Where in the data below does the word "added" appear? Copy each line that holds it.

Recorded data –
--- START ---

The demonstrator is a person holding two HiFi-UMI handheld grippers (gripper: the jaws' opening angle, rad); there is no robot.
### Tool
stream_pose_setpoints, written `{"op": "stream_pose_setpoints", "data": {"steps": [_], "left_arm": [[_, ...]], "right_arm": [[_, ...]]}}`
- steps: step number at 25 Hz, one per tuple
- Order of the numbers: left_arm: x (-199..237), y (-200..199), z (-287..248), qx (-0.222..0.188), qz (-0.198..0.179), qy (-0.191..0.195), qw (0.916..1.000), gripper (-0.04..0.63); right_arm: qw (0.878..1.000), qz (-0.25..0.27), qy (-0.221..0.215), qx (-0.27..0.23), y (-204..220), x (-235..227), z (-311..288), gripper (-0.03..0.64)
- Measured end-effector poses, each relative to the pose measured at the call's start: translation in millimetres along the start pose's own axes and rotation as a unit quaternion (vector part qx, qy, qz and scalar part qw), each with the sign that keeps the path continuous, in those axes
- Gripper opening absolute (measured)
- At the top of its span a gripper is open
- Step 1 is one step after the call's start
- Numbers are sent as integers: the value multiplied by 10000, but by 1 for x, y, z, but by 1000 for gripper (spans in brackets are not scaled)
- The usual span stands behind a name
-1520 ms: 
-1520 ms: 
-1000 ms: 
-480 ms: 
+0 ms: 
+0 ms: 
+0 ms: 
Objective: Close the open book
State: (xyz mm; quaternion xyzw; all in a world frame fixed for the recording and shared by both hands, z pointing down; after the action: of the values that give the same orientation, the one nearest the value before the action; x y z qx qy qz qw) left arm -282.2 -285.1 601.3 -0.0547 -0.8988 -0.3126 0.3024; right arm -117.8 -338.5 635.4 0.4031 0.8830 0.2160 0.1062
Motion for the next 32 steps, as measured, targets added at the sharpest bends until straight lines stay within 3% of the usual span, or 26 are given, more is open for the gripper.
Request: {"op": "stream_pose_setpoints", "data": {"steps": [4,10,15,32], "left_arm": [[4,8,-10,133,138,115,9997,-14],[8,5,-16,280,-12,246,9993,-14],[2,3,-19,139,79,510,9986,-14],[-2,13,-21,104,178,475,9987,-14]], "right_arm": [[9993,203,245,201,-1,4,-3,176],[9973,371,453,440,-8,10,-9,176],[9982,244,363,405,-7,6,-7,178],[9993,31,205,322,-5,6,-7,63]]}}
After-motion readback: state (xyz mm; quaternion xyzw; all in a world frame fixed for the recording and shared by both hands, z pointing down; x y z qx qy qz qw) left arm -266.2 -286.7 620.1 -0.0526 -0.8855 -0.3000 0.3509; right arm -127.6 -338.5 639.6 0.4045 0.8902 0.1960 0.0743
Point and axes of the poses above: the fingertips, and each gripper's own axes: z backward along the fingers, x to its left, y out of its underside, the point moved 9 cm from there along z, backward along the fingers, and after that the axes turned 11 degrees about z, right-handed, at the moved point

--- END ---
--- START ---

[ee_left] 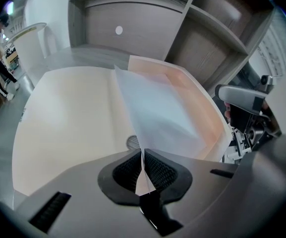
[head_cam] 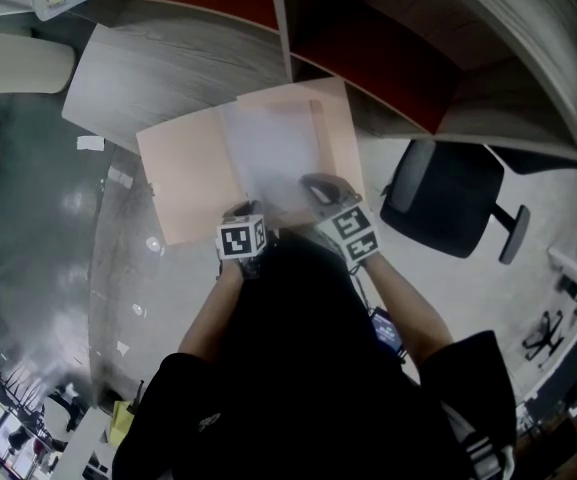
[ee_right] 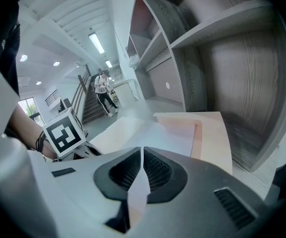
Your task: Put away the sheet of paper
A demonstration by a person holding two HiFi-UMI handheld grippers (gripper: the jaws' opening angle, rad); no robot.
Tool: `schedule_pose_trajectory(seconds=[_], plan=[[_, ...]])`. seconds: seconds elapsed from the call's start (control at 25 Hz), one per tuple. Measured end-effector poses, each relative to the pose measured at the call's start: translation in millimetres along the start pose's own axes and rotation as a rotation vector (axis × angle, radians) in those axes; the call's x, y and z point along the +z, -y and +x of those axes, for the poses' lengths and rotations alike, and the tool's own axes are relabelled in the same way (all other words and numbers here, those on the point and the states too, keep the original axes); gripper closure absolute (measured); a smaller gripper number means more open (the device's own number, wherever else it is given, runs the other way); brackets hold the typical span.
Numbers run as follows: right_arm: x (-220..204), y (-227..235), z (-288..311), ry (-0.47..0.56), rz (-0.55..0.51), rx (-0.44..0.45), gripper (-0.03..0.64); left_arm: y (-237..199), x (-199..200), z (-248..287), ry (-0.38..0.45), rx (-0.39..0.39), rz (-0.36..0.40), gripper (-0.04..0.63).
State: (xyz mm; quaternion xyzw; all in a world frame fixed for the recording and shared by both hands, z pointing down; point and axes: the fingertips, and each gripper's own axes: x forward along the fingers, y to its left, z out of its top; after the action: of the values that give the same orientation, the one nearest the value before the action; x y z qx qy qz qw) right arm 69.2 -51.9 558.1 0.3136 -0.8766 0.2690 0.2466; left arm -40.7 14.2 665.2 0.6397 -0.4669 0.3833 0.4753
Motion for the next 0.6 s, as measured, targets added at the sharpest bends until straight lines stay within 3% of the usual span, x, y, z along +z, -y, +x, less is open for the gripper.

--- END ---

Completed task –
Motion for the next 32 steps, as measured, targets added at the sharpest bends until straight lines stay within 3% of the usual span, or 26 are given, more is open for the gripper.
Motion for the next 0.6 s, as measured, targets added at the sharpest bends until straight lines stay within 3% of the usual span, x, y, z along +z, -y, +x, less is open for the gripper.

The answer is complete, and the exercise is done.